» Exercise
Could you retype the material, starting at its first line and ending with the line holding "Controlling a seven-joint", and keep the pictures out?

» Data supplied
#####
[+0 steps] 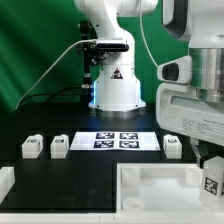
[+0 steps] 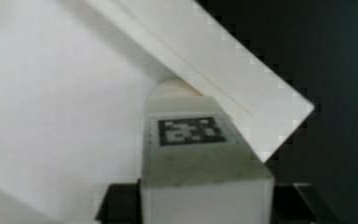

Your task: Assemble one leg

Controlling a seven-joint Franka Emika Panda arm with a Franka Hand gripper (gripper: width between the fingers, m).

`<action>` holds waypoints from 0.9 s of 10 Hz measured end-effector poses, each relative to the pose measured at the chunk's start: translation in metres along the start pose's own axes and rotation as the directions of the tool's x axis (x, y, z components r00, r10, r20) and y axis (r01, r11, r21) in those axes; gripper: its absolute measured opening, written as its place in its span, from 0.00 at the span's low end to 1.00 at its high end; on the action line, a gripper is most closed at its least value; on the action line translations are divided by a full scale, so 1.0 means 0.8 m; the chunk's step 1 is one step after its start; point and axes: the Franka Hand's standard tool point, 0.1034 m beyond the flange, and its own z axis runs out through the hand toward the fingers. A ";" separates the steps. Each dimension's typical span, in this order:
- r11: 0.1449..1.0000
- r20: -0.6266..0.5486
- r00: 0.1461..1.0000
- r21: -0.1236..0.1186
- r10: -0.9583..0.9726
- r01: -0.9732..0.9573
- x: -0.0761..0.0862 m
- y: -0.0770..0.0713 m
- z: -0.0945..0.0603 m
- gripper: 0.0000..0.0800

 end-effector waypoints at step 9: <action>0.984 0.045 0.983 0.020 0.177 -0.178 -0.017 0.002 0.009 0.78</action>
Offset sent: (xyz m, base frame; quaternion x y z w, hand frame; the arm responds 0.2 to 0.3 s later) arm 0.0088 -0.0022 0.0043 0.0251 -0.0023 0.2862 0.9578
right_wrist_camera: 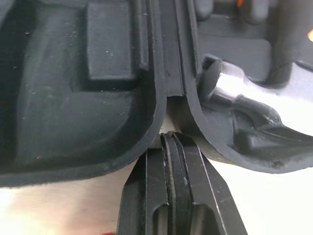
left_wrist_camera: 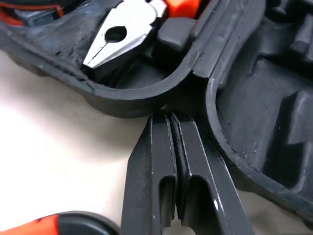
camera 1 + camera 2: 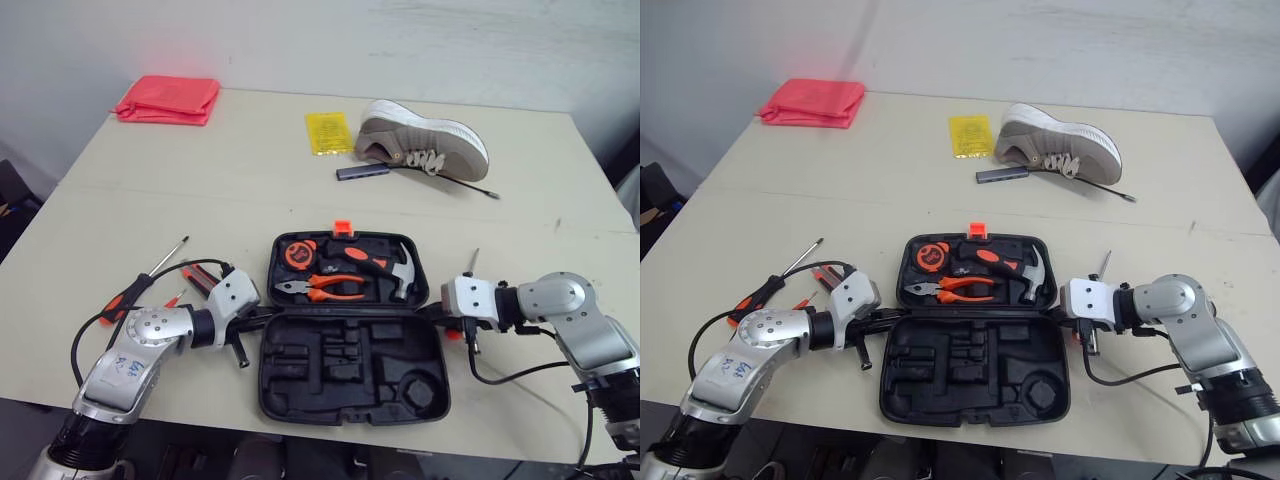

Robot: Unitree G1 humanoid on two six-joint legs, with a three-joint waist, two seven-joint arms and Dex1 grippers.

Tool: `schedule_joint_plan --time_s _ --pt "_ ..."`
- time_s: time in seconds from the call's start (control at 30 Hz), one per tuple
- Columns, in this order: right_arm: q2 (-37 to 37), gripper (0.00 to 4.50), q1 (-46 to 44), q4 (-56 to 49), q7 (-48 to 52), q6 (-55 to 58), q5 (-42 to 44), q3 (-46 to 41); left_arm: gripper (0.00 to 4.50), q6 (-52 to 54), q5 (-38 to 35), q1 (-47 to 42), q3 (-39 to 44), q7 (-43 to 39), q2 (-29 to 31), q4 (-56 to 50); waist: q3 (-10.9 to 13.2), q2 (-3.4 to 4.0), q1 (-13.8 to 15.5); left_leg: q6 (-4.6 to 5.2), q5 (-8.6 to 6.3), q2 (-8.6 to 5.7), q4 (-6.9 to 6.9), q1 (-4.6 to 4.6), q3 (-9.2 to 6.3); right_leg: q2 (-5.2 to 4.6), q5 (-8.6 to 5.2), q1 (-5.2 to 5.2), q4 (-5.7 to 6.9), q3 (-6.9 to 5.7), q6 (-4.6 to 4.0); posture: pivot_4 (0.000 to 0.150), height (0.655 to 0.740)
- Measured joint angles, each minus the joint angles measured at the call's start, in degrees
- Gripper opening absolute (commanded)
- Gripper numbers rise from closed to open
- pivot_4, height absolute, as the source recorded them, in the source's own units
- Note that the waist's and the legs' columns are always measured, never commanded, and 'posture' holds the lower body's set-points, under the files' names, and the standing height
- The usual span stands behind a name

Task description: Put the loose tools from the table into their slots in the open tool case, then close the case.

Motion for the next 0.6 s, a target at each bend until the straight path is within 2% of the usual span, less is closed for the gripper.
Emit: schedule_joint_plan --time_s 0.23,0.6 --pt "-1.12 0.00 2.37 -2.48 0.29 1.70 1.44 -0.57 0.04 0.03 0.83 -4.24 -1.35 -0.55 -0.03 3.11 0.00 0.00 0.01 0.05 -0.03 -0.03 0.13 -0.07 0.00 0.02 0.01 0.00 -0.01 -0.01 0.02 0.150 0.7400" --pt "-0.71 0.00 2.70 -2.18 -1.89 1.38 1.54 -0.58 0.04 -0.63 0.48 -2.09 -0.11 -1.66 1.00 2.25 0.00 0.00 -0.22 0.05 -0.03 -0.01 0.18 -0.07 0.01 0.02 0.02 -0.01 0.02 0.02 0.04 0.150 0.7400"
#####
» Solution below
[+0 steps] 
[+0 steps] 

Your task: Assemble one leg

Controlling a seven-joint Franka Emika Panda arm with a Franka Hand gripper (gripper: width between the fingers, m).

No more output is needed.